_What needs to be done_
Copy each line of the records that holds the string "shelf".

-- Opening Marker --

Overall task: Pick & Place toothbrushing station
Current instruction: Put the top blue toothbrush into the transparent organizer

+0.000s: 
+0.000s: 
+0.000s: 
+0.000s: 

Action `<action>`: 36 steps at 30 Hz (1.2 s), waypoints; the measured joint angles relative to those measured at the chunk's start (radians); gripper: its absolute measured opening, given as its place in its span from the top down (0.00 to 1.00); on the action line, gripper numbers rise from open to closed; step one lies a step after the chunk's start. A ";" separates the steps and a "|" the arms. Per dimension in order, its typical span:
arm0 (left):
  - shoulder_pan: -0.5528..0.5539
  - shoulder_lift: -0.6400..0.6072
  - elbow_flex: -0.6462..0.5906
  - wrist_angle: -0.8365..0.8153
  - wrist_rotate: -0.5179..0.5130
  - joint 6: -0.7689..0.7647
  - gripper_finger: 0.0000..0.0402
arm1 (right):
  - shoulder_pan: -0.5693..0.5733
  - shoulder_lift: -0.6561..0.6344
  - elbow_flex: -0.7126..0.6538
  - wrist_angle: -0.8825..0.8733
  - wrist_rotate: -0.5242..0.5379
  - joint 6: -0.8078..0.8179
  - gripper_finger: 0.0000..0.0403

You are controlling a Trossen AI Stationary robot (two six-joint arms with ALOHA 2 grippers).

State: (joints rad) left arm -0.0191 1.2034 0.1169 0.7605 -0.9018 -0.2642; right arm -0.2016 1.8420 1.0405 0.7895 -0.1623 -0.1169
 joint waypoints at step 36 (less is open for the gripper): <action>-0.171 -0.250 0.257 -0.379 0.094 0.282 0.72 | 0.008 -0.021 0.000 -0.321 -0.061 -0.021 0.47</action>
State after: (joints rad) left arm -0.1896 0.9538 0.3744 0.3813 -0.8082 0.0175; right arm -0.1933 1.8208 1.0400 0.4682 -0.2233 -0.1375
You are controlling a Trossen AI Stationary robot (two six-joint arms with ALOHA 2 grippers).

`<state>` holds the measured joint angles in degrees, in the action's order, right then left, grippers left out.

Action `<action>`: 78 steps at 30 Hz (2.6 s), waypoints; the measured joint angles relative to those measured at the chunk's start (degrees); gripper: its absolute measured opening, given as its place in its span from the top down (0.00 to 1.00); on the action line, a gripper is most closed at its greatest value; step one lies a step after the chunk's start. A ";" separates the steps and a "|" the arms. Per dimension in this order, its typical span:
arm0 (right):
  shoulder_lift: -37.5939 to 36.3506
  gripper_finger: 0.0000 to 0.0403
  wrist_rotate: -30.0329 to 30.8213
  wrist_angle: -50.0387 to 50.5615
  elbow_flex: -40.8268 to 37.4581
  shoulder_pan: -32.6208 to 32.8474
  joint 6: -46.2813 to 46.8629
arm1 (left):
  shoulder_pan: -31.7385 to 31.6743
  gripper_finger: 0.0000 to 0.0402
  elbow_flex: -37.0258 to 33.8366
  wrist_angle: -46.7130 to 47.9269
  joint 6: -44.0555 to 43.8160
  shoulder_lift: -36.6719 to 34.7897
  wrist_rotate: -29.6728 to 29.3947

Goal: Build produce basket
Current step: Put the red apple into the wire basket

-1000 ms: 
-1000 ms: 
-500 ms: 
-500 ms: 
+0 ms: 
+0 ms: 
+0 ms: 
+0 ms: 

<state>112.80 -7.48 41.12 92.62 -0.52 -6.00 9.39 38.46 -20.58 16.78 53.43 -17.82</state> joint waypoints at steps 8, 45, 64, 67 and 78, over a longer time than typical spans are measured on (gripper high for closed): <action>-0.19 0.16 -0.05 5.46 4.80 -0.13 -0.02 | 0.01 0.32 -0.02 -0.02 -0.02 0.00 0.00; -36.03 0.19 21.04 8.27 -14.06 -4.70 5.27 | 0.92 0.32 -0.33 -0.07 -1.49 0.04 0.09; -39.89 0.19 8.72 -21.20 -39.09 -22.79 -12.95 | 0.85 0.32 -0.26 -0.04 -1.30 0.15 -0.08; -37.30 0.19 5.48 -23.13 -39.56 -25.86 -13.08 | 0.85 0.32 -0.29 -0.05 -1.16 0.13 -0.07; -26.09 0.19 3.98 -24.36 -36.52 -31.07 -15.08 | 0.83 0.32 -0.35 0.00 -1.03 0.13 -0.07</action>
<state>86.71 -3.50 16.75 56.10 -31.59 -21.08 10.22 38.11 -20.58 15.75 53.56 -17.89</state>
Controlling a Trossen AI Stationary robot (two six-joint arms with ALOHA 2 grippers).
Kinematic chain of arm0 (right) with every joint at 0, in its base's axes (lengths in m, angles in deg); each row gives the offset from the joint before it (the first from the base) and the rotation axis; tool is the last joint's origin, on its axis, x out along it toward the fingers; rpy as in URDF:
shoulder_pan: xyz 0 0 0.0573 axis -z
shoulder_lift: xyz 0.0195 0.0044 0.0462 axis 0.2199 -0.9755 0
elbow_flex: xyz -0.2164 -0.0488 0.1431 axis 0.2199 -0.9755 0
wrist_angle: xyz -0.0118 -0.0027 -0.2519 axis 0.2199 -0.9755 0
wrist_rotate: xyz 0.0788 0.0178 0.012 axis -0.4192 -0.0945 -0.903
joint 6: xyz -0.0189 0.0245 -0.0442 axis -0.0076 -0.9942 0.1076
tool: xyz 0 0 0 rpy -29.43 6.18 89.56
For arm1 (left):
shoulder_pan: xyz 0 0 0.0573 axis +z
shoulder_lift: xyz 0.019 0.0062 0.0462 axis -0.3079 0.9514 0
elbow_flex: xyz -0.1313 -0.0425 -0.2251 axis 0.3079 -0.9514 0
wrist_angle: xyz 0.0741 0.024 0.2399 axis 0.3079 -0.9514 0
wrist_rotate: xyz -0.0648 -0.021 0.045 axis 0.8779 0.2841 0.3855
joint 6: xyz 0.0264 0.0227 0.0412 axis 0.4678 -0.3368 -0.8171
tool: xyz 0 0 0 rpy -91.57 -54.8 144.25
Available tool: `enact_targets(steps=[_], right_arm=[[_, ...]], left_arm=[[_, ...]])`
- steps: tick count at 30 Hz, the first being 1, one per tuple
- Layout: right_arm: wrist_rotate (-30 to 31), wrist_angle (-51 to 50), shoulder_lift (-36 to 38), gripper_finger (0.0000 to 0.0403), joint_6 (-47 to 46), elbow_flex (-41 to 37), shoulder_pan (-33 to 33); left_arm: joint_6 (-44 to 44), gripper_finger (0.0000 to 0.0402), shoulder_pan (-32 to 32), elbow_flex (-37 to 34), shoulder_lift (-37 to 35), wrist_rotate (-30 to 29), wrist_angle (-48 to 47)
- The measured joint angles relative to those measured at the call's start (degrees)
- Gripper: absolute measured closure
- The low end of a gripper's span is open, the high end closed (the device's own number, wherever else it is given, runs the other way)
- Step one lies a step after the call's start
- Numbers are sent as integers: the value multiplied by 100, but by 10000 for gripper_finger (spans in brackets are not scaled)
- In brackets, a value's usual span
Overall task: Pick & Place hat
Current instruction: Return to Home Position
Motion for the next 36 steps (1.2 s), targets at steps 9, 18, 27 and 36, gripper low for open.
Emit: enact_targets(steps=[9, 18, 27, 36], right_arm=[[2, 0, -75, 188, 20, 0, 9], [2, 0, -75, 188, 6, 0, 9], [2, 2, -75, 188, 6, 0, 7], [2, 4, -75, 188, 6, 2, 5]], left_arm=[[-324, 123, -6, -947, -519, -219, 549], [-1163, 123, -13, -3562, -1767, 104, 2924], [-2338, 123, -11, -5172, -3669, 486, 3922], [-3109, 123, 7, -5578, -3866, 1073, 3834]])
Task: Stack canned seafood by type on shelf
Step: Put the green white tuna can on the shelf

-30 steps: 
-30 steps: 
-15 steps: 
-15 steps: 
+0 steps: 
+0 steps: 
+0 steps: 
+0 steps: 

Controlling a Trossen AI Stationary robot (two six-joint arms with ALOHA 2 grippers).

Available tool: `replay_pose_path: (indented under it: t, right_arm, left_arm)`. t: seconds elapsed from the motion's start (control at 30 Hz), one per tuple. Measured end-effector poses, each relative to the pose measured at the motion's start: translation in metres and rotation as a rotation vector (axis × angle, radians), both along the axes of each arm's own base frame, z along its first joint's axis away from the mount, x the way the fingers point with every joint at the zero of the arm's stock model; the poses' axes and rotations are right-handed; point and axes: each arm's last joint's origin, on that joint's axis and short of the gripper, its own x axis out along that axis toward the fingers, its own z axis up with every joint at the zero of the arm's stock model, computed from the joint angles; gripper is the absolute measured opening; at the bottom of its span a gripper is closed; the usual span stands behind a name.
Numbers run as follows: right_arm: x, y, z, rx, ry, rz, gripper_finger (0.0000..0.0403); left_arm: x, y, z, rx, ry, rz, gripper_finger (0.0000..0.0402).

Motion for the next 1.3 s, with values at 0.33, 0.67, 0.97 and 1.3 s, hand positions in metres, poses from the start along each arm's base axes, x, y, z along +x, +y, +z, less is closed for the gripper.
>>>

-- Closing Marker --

_Exercise result_
Task: Stack canned seafood by type on shelf
Step: Put the green white tuna can on the shelf

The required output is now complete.